[Data shown]

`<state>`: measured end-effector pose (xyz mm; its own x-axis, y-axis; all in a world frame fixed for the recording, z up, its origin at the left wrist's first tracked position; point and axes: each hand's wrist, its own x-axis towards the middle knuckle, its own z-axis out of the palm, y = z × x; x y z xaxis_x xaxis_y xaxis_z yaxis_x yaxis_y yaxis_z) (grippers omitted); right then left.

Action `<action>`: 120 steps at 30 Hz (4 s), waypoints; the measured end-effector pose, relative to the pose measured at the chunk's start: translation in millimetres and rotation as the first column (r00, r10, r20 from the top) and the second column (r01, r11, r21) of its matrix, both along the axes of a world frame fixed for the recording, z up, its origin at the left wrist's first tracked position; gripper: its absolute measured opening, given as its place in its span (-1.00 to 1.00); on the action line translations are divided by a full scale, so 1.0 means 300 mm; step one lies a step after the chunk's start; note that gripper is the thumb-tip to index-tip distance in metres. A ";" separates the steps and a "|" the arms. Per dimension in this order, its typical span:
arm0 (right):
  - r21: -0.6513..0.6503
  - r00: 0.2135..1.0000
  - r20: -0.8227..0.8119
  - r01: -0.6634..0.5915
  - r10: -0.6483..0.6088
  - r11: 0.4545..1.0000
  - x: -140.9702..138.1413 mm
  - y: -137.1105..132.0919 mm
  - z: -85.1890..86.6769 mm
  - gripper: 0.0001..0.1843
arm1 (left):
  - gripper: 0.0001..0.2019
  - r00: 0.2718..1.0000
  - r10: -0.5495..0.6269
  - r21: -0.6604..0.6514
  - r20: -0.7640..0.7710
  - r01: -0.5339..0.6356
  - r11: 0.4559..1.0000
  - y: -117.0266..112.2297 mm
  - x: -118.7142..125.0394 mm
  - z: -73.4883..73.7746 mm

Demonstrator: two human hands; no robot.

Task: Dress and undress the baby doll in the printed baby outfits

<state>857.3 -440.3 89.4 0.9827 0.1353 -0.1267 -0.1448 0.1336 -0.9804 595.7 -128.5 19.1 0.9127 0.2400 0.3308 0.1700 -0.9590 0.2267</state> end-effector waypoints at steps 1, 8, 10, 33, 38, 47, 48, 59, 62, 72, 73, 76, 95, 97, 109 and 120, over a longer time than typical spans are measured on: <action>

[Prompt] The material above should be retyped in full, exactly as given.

[Answer]
`<state>`: measured end-effector pose (xyz mm; its own x-axis, y-axis; all in a world frame fixed for the recording, z up, its origin at the left wrist's first tracked position; point and axes: each hand's wrist, its own x-axis towards the middle knuckle, its own z-axis out of the palm, y = z × x; x y z xaxis_x xaxis_y xaxis_z yaxis_x yaxis_y yaxis_z) (grippers omitted); right then left.

Action `<action>`: 120 steps at 30 Hz (4 s), waypoints; the measured end-effector pose, relative to the pose measured at the chunk's start: translation in millimetres and rotation as the first column (r00, r10, r20 from the top) and the second column (r01, r11, r21) of its matrix, both along the axes of a world frame fixed for the recording, z up, its origin at the left wrist's first tracked position; gripper: its absolute measured opening, given as its place in its span (-1.00 to 1.00); on the action line translations are divided by a full scale, so 1.0 means 300 mm; step one lies a step after the chunk's start; note that gripper is the thumb-tip to index-tip distance in metres. A ";" separates the steps and a "|" the arms. Per dimension in this order, its typical span:
arm0 (right):
  - r21: -0.6513..0.6503
  - r00: 0.2135..1.0000
  - r20: -0.8227..0.8119
  - r01: -0.6634..0.5915
  - r10: -0.6483..0.6088
  - r11: 0.4545..1.0000
  - x: -140.9702..138.1413 mm
  - y: -137.1105..132.0919 mm
  - z: -85.1890..86.6769 mm
  - gripper: 0.0001..0.1843
arm1 (left):
  - gripper: 0.0001..0.2019
  - r00: 0.2718..1.0000
  - r10: -0.5495..0.6269
  - r21: -0.6604..0.6514
  - r20: -0.7640..0.7710
  - r01: -0.5339..0.6356
  - r11: 0.4559..1.0000
  - y: -117.0266..112.2297 mm
  - x: -118.7142..125.0394 mm
  - z: -73.4883..73.7746 mm

Demonstrator: two human hands; no robot.

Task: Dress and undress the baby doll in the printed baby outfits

<state>857.3 -440.3 89.4 0.9827 0.1353 -0.1267 -0.1448 0.1336 -0.9804 595.7 -128.5 19.1 0.9127 0.2400 0.3308 0.1700 -0.9590 0.2267</state> end-effector waypoints at steps 1, 8, 10, 33, 38, 47, 48, 59, 62, 72, 73, 76, 95, 97, 109 and 120, over a longer time than typical spans are measured on: <action>

Nothing else is required to complete the exercise.